* [Exercise data]
========================================================================
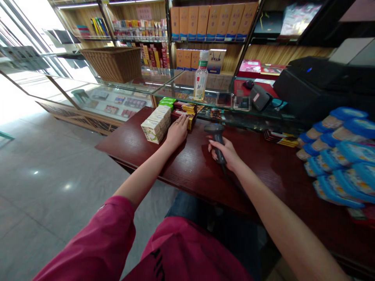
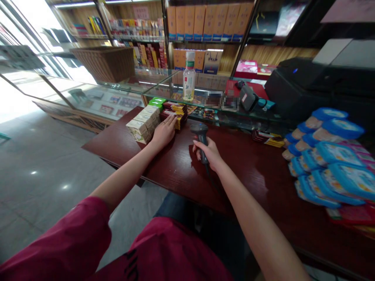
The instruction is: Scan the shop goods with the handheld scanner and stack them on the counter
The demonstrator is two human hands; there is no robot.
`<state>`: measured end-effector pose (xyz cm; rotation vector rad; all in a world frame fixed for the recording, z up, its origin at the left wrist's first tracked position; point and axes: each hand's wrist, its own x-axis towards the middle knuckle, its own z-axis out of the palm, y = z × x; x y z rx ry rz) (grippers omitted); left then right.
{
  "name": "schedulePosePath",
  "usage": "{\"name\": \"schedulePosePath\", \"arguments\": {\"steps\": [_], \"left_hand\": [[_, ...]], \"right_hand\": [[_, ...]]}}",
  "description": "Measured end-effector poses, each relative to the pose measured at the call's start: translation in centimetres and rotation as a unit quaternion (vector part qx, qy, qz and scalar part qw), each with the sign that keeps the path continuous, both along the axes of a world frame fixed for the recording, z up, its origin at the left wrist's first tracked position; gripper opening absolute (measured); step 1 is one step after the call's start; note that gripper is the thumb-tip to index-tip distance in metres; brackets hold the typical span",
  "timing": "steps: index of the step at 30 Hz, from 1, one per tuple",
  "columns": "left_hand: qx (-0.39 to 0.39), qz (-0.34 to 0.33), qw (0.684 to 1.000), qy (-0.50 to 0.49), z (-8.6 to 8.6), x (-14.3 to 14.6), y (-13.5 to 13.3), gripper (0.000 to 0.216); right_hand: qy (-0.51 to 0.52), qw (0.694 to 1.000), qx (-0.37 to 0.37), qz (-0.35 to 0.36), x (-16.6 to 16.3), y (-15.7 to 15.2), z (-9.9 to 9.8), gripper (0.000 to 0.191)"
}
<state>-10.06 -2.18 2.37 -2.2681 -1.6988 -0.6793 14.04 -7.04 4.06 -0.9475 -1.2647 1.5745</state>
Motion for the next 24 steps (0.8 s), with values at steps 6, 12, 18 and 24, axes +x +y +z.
{"name": "schedulePosePath", "arguments": {"steps": [6,12,18,24], "left_hand": [[-0.008,0.001,1.0,0.01,0.3,-0.8,0.4,0.06],[0.009,0.024,0.999,-0.028,0.0,-0.4,1.3,0.055],[0.025,-0.003,0.999,-0.047,0.2,4.8,1.4,0.062],[-0.022,-0.214,0.977,-0.002,-0.2,19.3,2.2,0.064]], "right_hand": [[0.023,0.997,0.006,-0.07,4.2,0.4,-0.2,0.054],[0.051,0.98,0.022,-0.19,12.8,0.4,-0.5,0.049],[0.077,0.966,0.035,-0.242,17.5,-0.3,-2.0,0.053],[0.121,0.929,0.078,-0.34,19.2,1.0,-3.0,0.052]]}}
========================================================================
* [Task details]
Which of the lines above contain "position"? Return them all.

* [Solution for this task]
`<state>`: measured end-effector pose (xyz cm; rotation vector rad; all in a world frame fixed for the recording, z up, its origin at the left wrist's first tracked position; point and axes: each hand's wrist, its own x-axis towards the middle knuckle, its own z-axis out of the palm, y = z × x; x y z rx ry rz) (grippers omitted); left then right.
  "description": "Measured end-effector poses, each relative to the pose measured at the call's start: translation in centimetres and rotation as a unit quaternion (vector part qx, qy, qz and scalar part qw), each with the sign that keeps the path continuous, both along the axes of a world frame fixed for the recording, z up, its origin at the left wrist's first tracked position; gripper opening absolute (measured); step 1 is one step after the call's start; note that gripper is the thumb-tip to index-tip distance in metres; brackets hold the typical span",

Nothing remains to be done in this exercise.